CREATE EXTERNAL TABLE wdi_csv_text
    (year INTEGER, countryName STRING, countryCode STRING, indicatorName STRING, indicatorCode STRING, indicatorValue FLOAT)
ROW FORMAT DELIMITED FIELDS TERMINATED BY ',' LINES TERMINATED BY '\n'
LOCATION 'hdfs:///user/ztbarlow66/hive/wdi/wdi_csv_text'

In [9]:
FROM wdi_gs
INSERT OVERWRITE TABLE wdi_csv_text
SELECT *;

**Foundings** `SELECT COUNT(countryName) FROM wdi_csv_text;`
- first select: 161.386 seconds
- second time: 8.236 seconds

*clearing filesystem cache* [on master and both workers]
- running query: 51.29 seconds

*Note:* these times are from overall job time and not just map reduce time.

## Hive vs Bash
-Copy `wdi_csv_text` HDFS file to the master node and count the number of rows

In [12]:
%sh
#SSH to master node
cd ~
hdfs  dfs -get  hdfs:///user/ztbarlow66/hive/wdi/wdi_csv_text .
cd wdi_csv_text
#calculate current directory size
du -ch .
#1.8G	total

#clear fs cache
echo 3 | sudo tee /proc/sys/vm/drop_caches
#bash row count
date +%s && cat * | wc && date +%s

# 1621001307
# 1621001328 -> 19 seconds

## Performance Analysis
As we can see there is a difference in running Hive and Bash commands to check the number of rows in the files.
The fastest **Hive** time being *8.236 secs* after the data has been cached is the quickest and slightly behind is the **bash** check at *19 secs*. This is where Hive will be so extremely useful because the more data will slow down bash but not really affect Hive's speed.

## Parsing Issue

In [15]:
SELECT distinct(indicatorcode)
FROM wdi_csv_text
ORDER BY indicatorcode
LIMIT 20;

A possible issue to this problem is that the indicatorname column has a limit on it's characters and is being split to the two columns and overriding the data already in the indicatorcode column.

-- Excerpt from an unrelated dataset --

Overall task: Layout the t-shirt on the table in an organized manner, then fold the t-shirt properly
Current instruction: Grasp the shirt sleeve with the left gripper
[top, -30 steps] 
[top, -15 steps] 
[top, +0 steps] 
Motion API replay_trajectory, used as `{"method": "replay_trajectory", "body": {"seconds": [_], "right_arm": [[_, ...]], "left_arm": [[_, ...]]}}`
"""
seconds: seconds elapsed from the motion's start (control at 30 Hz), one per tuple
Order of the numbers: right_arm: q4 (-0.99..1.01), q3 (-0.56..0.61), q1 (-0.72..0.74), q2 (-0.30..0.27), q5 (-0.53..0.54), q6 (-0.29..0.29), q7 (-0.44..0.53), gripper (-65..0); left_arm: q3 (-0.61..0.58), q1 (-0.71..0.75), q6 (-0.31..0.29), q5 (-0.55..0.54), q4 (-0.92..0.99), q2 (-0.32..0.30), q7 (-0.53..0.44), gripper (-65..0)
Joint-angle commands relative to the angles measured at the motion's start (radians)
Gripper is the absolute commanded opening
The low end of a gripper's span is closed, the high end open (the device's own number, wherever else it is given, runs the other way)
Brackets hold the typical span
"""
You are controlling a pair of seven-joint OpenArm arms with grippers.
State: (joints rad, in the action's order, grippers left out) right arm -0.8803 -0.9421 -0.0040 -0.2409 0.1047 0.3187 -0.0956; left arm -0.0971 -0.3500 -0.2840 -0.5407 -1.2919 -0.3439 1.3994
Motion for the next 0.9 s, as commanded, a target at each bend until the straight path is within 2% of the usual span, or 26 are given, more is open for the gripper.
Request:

Below is the creation of a debug table and then the output of the table to find an issue.

In [17]:
DROP TABLE IF EXISTS wdi_gs_debug;

CREATE EXTERNAL TABLE wdi_gs_debug 
    (line String)
ROW FORMAT DELIMITED LINES TERMINATED BY '\n'
LOCATION 'gs://jarvis_data_eng_zach/datasets/wdi_2016'
TBLPROPERTIES ("skip.header.line.count"="1");

DESCRIBE FORMATTED wdi_gs_debug;

In [18]:
SELECT line 
FROM wdi_gs_debug
WHERE line LIKE "%\(\% of urban population\)\"%"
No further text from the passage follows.